There are three key challenges that Innovation Works can help with: 1) Hiring engineers, which isn’t a challenge for them. Over 100,000 have sent in resumes to Innovation works. (Yes, 100,000 resumes. Welcome to China). 2) Figuring out the right business model 3) Making very senior level connections.
There’s a mis-match between both young engineers’ and sea-turtles’ expectations and reality. They think they’re ready to be CEOs and few are. He thinks that the attributes of the stand-outs, who will make good entrepreneurs are initiative, self-awareness, and business sense.

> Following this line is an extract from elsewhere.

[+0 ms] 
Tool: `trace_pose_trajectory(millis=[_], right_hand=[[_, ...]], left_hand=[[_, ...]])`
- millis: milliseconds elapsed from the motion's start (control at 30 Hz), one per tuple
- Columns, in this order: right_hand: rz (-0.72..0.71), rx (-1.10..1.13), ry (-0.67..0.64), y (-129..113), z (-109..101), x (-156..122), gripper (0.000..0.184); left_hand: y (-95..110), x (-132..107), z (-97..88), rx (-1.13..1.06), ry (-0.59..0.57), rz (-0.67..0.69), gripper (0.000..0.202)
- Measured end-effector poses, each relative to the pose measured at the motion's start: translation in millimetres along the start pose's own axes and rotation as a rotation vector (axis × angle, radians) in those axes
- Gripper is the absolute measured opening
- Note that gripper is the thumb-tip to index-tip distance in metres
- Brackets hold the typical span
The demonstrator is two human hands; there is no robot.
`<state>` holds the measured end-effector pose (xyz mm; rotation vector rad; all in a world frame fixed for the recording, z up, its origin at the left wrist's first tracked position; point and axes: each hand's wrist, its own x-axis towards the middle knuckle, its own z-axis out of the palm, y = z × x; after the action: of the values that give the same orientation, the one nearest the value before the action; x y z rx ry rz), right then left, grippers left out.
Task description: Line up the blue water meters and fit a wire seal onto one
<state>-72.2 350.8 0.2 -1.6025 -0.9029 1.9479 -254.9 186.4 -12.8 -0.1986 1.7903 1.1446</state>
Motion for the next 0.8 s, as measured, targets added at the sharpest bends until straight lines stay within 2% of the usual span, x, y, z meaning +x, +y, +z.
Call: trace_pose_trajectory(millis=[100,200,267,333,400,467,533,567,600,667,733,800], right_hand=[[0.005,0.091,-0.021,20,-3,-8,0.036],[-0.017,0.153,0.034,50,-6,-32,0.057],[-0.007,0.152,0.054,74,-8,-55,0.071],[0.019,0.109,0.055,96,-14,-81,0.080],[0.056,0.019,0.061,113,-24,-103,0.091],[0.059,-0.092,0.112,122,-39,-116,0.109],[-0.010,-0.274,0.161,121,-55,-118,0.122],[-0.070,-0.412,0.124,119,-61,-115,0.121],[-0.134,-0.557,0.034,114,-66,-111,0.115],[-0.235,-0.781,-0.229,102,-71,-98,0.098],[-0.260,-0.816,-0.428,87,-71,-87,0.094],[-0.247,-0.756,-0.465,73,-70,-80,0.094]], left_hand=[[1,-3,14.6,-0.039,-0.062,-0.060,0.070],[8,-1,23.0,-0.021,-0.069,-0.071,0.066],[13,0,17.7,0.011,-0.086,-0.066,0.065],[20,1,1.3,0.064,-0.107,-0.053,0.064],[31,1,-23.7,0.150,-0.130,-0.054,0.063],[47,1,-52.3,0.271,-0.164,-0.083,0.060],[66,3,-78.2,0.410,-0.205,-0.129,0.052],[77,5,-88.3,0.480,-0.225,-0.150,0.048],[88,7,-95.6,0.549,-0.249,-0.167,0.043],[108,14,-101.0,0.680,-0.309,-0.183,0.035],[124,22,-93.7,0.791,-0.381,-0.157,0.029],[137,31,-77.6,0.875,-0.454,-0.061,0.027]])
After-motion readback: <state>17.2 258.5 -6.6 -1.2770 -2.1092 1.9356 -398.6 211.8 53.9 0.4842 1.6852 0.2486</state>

We then spent a while talking about Google. I’m going to do an entire post about the search environment and Google after I’ve met with more people.
me, Kai-Fu, and Charles
My final meeting on Monday was with Francis Goh, Search Director @Neo Ogilvy. It was great to get the rubber-meets-the-road perspective from Francis (and thanks to Barry Lloyd for the introduction!). Francis explained a lot of how Baidu works, which will go in that separate post about search.
It was a long, good first day.
Finally, a few early observations about Beijing.
It’s ugly. I love cities. Dirt, noise, crowds – none of that bothers me. But there just isn’t much that’s aesthetically pleasing about Beijing. That’s a big surprise.
It’s not nearly as hectic as I thought it would be. It is busy and there’s a mix of cars, bikes, and pedestrians that you wouldn’t see in the west, but it’s not frenzied.
It is hot here right now. Horribly oppressively hot and humid.